Politiche green

L’incomprensibile fretta sulle case green: “Si farà prima di 2 anni”

L’Italia recepirà la direttiva prima del tempo po previsto dall’Ue, secondo il ministro Pichetto Fratin. Ma perché?

ue casa green © Engin_Akyurt, urbazon e sellingpix tramite Canva.com

All’Ecofin del 12 aprile scorso è stata approvata la direttiva case green, dedicata al rendimento energetico dell’edilizia.

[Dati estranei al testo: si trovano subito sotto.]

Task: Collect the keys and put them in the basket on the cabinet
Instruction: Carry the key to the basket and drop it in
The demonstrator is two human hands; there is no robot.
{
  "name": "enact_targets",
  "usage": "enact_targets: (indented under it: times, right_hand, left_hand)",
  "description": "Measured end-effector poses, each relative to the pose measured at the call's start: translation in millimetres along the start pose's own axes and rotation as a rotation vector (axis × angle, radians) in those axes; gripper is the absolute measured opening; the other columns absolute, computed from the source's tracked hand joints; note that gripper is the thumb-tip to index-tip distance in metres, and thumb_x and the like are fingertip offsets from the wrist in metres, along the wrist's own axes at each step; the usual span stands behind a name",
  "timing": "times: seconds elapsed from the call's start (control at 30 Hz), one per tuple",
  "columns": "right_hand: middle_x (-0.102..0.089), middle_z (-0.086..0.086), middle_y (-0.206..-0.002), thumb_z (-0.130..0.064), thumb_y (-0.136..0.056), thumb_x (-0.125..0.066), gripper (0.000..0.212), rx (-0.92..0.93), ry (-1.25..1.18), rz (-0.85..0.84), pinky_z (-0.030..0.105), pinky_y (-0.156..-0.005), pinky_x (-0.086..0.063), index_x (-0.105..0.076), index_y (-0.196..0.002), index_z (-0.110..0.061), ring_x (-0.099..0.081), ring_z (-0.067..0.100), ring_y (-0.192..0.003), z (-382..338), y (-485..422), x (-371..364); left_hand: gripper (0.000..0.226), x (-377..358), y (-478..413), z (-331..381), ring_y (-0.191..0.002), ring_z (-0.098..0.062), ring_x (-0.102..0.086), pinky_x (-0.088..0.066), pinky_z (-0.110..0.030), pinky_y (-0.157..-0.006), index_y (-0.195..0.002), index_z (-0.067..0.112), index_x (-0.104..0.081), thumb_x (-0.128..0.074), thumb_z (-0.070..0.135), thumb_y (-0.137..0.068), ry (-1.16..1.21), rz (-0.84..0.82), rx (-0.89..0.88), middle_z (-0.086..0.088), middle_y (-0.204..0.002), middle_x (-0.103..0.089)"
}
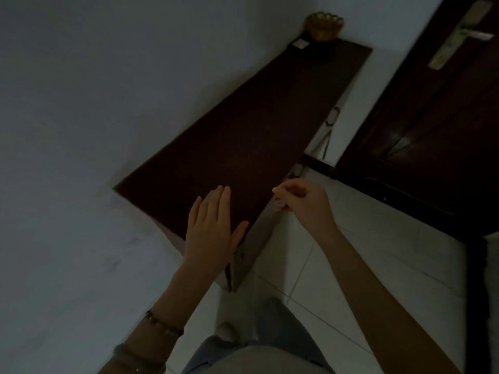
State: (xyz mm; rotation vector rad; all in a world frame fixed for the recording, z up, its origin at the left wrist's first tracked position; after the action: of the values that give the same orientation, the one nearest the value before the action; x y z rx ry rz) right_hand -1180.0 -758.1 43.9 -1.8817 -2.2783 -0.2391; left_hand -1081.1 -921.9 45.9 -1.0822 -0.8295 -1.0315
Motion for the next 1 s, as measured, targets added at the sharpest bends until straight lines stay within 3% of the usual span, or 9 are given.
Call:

Un testo “pensato malissimo” secondo il primo ministro Giorgia Meloni, ideologia allo stato puro secondo il buonsenso, e dai costi insostenibili: secondo Deilotte, in Italia servirebbero tra gli 800 e i 1000 miliardi di euro per attuare il testo sull’efficientamento energetico degli immobili. La posizione dell’Italia è netta: Roma e Budapest sono le uniche due capitali ad aver votato “no”. Eppure, sentendo il ministro Gilberto Pichetto Fratin, ora ci sarebbe una sorta di spasmodica attesa nell’attuare la direttiva.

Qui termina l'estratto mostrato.